I also attended an excellent session on big bands and how the successful ones are doing what they do. These included Maria Schneider, John Clayton, Charles Tolliver, Gordon Goodwin, and Arturo O’Farrill. The moderator was John Clayton’s manager and big band/vocalist specialist Gail Boyd, a very talented lawyer and jazz advocate. They discussed issues as far ranging as the semantics of ‘big band’ versus ‘jazz orchestra’, and government financing of big bands, to how to start your first big band and union rates for musicians and whether they are still appropriate and whether these band leaders use that kind of scale or one that is more realistic for their monetary limits and one that cats are still willing to work with.
At night, the National Endowment for the Arts presented their annual Jazz Masters awards. The two featured big bands of the night were the Jon Faddis Jazz Orchestra and the Count Basie ghost band feat. Nnenna Freelon (who really got under my skin with her wit, personality, and spontaneity on stage). Walt Weiskopf took a killer solo with Faddis’ band on Coltrane’s Countdown arranged by Slide Hampton.

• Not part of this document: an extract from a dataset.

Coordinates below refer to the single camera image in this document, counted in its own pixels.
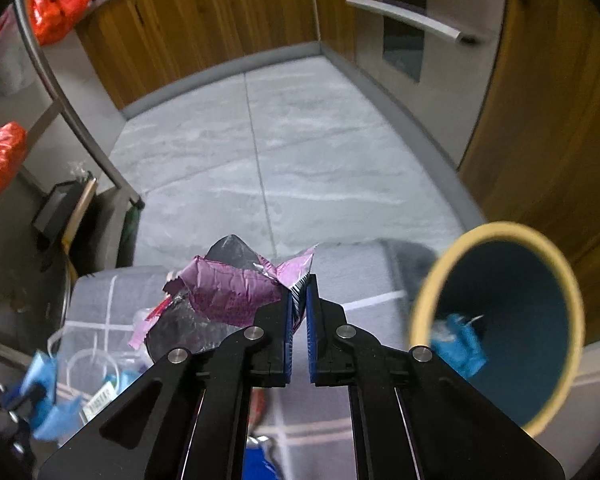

Then after all the awards to Ray Barretto, Chick Corea, John Levy, Buddy DeFranco, Freddie Hubbard, and Bob Brookmeyer were handed out with a video montage for each chronicling their careers, the two bands played again. They invited old Jazz Masters in the room to come up on stage and jam on Count Basie’s “One O’Clock Jump.” As Slide Hampton, Paquito D’Rivera made their way on stage and Chick Corea followed, this tiny boy approached the stage with his trumpet in hand. Apparently he considered himself a jazz master and accordingly wanted to jam on the blues. The audience meanwhile was anxiously murmuring, wonderding whether this kid was for real or not. But when they let him play, he played HIS ASS OFF. The crowd roared for him. At the end, Jon Faddis announced “that was 10-year old Tyler Lindsay.” Wow. That was the highlight to close a great night and day of history, discussion of the present, and promise for the future.
After a day in the hotels, I headed into the “field” to see Mulgrew Miller w/ Vincent Herring on alto, Eddie Henderson & Maurice Brown on trumpets, guest saxophonist Wayne Escoffery (who had just come from blowing the crowds away with the Mingus Big Band/Dynasty/Orchestra (one of my top 10 picks of 2005), Ruben Rogers on bass, Lenny White on drums,
Back to today:
Now, it’s already 5:00 PM and I am gonna head over to a session called Major Indies – a discussion of indie jazz labels that are leading the crowd of people trying to present recorded jazz to the masses without corporate support.
Catch y’all later. Tonight is gonna be an insane night of shows.